Reflections of a Data Scientist: January 2018

Wednesday, January 31, 2018

K-Means Cluster (SPSS)

The K-Means Cluster method is not exclusive to SPSS. However, there are various methods which can be utilized to generate this cluster model type. Therefore, the models generated by different platforms will differ in structure depending on the underlying algorithms utilized by each program.

Both the K-Means Cluster method and the Two Step Cluster method perform the same function, in that they generate cluster groupings models. However, the methods utilized, and the overall conclusion reached by each analytical process is different. Therefore, though each method produces a similar type of model, the model itself may be vastly different depending on the data and the algorithm which was utilized in the model’s creation.

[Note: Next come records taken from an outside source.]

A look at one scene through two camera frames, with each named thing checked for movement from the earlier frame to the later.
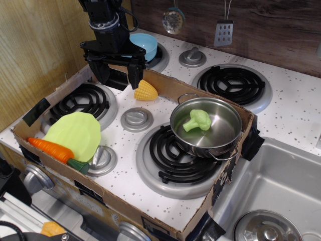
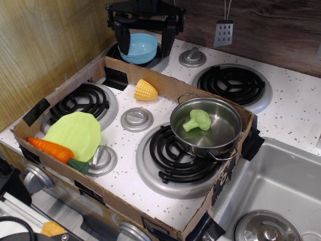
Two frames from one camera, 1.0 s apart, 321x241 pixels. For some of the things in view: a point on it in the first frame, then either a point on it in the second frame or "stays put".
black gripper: [114, 46] → [145, 14]
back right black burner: [241, 84] stays put
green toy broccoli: [199, 118] stays put
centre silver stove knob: [137, 119] stays put
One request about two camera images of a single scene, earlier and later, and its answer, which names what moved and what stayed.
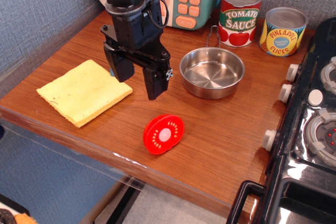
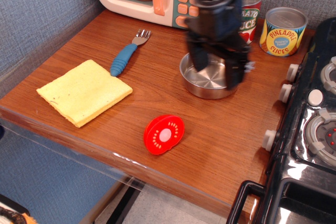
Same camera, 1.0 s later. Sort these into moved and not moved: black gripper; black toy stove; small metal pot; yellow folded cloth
Moved: black gripper
Not moved: small metal pot; black toy stove; yellow folded cloth

Also, it should be noted, that the K-Means Cluster method was not created to include model variables that are categorical in nature.

Example:

Above is the data set that was created as a result of the prior exercise. We will be utilizing the variables “ZCont_Var1”, “ZCont_Var2”, and “ZCont_Var3” to create our model. The reason for such, is that variables of equal scale are required to generate correct model content. If variables are originally on different scales, as was the case for “Cont_Var1”, “Cont_Var2” and “Cont_Var3”, they can be standardized through the utilization of the “Descriptives” method. For more information pertaining to this utilization, please consult the prior article.

With the variables properly standardized, we can begin model creation by selecting “Analyze”, then “Classify”, followed by the “K-Means Cluster” option.

This sequence of selections presents us with the following menu:

Unlike the previous model, for the K-Means method, we must manually specify the number of clusters that we wish to create for analyzation. The default number is “2”.

Selecting “Save” from the “K-Means Cluster Analysis” menu, presents us with the following menu:

Select “Cluster membership” and “Distance from cluster center” from this interface, then click “Continue”.

Next, select “Options”, make sure that the boxes “Initial cluster centers”, “ANOVA table” and “Cluster information for each case” are checked.

Click “Continue” to return back to the initial menu, then click “OK”. This will generate our output model.

You can ignore the “Initial Cluster Centers” table.

“Iteration History” is important, as it is utilized to determine the strength of the model. The K-Means method requires that the user select the number of clusters to be included within the analysis. Therefore, finding the appropriate number of clusters to include as it pertains to the quality of the model, requires some repetition on the part of the user. What “Iteration History” illustrates, is the number of algorithmic iterations that were utilized in reaching a value of .000 for both center clusters. There will be instances when 10 iterations are attempted, and not a single cluster will reach a value of .000. To build the strongest model possible, a user must create multiple models with the same data set, changing only the “Number of Clusters”. The model output which contains the smallest number of iterations needed to reach .000 across clusters, is the model which should be finally implemented by the user.

The “Cluster Membership” chart provides information pertaining to each observation and the cluster group in which it adheres to. The header “Distance”, is referring to the distance between the central cluster, and the cluster which is being analyzed. The less distance between these two points, the stronger the correlation.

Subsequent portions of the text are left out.